● Brief:
All lines from the one containing "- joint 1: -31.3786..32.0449" through the end of the data below must be reproduced exactly, and no others.

*** Opening Task data ***

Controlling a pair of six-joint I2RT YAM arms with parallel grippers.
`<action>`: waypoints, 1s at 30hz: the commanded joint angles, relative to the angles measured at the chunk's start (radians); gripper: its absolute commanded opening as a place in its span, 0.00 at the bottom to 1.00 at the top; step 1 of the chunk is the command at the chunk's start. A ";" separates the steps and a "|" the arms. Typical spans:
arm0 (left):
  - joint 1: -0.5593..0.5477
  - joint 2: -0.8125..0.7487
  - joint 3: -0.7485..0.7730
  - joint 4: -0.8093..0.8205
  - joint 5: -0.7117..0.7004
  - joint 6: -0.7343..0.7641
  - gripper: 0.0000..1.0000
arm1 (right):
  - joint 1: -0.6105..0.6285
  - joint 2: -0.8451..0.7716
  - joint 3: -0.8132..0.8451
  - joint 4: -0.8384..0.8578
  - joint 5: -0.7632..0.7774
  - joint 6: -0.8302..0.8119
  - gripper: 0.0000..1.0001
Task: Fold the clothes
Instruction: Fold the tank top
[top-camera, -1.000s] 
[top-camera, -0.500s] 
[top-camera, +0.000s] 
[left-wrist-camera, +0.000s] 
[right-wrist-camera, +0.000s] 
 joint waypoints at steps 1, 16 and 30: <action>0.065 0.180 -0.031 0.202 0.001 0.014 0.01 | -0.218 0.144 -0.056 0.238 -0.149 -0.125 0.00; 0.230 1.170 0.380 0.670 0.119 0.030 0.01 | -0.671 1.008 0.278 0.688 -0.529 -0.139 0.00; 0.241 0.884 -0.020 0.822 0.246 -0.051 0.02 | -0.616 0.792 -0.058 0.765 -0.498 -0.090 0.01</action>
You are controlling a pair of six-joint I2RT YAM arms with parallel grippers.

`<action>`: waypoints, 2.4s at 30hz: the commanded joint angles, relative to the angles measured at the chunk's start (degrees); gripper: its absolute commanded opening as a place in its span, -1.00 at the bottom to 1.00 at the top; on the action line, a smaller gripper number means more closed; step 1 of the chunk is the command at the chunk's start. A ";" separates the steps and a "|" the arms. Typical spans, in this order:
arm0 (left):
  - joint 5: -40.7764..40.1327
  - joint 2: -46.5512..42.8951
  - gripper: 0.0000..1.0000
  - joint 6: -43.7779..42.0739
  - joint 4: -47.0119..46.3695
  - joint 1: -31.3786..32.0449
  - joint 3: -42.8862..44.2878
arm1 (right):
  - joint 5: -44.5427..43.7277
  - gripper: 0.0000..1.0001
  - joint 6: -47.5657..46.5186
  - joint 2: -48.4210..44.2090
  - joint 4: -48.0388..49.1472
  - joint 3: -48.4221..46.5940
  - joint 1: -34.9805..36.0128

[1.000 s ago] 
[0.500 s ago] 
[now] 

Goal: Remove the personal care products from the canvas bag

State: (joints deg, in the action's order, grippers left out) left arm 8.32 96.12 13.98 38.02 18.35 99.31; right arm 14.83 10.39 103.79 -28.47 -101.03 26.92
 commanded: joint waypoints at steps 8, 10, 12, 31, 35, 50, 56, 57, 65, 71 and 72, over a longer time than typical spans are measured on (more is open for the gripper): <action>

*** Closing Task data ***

● Solution to the problem:
  - joint 1: -31.3786..32.0449
  - joint 3: -42.8862..44.2878
arm1 (right):
  - joint 5: -44.5427..43.7277
  - gripper: 0.0000..1.0001
  - joint 6: -47.5657..46.5186
  - joint 2: -48.4210..44.2090
  - joint 4: -48.0388..49.1472
  - joint 3: -48.4221..46.5940
  - joint 1: -34.9805..36.0128

[1.000 s ago] 
[0.500 s ago] 
[now] 

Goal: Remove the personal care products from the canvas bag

State: (joints deg, in the action's order, grippers left out) left arm 8.32 96.12 13.98 38.02 18.35 99.31; right arm 14.83 10.39 103.79 -28.47 -101.03 26.92
 commanded: joint waypoints at steps 8, 10, 12, 31, 35, 50, 56, 57, 65, 71 and 72, over a longer time than typical spans are measured on (more is open for the gripper): <action>

The output as shown is complete.